> INSTRUCTIONS TO FOLLOW
In the material below, find every line containing the string "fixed" and return it.

> SUPPLIED MATERIAL
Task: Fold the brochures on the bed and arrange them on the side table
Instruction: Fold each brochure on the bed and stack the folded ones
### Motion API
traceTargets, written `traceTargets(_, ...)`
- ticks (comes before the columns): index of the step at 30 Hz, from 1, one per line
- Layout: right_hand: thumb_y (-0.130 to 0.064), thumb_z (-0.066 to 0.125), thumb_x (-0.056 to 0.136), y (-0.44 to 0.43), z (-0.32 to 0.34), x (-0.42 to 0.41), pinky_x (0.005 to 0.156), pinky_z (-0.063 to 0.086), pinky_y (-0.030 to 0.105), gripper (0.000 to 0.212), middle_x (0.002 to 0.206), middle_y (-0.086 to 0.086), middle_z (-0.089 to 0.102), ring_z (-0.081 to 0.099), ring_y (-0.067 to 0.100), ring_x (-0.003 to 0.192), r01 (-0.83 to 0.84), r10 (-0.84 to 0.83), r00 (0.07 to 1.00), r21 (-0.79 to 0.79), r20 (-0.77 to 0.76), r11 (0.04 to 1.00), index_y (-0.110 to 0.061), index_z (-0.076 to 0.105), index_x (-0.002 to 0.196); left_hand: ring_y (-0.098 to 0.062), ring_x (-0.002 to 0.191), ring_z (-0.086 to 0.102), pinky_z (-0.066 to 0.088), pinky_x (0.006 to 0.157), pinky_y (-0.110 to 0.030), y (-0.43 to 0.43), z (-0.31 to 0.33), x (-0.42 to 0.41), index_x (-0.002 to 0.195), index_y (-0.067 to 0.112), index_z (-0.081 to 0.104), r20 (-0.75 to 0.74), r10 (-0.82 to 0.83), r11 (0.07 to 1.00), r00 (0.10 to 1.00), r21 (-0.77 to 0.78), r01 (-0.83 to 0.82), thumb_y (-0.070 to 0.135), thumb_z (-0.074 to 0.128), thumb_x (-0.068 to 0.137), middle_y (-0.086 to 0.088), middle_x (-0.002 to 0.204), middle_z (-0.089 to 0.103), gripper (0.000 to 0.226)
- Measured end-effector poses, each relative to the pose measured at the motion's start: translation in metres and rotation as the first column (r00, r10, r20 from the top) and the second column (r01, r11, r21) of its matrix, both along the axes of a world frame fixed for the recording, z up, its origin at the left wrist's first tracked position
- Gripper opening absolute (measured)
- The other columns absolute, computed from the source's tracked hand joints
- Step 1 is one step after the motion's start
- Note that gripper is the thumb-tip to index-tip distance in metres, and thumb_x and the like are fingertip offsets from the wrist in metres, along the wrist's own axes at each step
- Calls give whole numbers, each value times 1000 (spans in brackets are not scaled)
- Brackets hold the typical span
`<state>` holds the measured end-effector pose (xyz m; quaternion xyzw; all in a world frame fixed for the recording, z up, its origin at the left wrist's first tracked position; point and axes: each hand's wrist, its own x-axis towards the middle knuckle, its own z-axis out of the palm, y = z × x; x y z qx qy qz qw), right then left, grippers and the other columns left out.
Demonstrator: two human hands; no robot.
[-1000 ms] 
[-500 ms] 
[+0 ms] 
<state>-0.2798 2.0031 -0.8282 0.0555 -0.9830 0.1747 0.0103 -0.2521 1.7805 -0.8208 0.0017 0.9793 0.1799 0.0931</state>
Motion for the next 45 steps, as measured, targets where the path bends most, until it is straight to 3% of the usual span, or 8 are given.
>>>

> ANSWER BELOW
- Measured end-effector poses, each relative to the pose measured at the motion's start: translation in metres and rotation as the first column (r00, r10, r20 from the top) and the second column (r01, r11, r21) of its matrix, both along the axes of a world frame fixed for the recording, z up, its origin at the left wrist's first tracked position
`<state>` holds the measured end-effector pose (xyz m; quaternion xyzw; all in a world frame fixed for the recording, z up, its origin at the left wrist's first tracked position; point and axes: each hand's wrist, its own x-axis towards the middle knuckle, its own z-axis out of the palm, y = z × x; x y z qx qy qz qw), right then left, grippers and the other columns left out.

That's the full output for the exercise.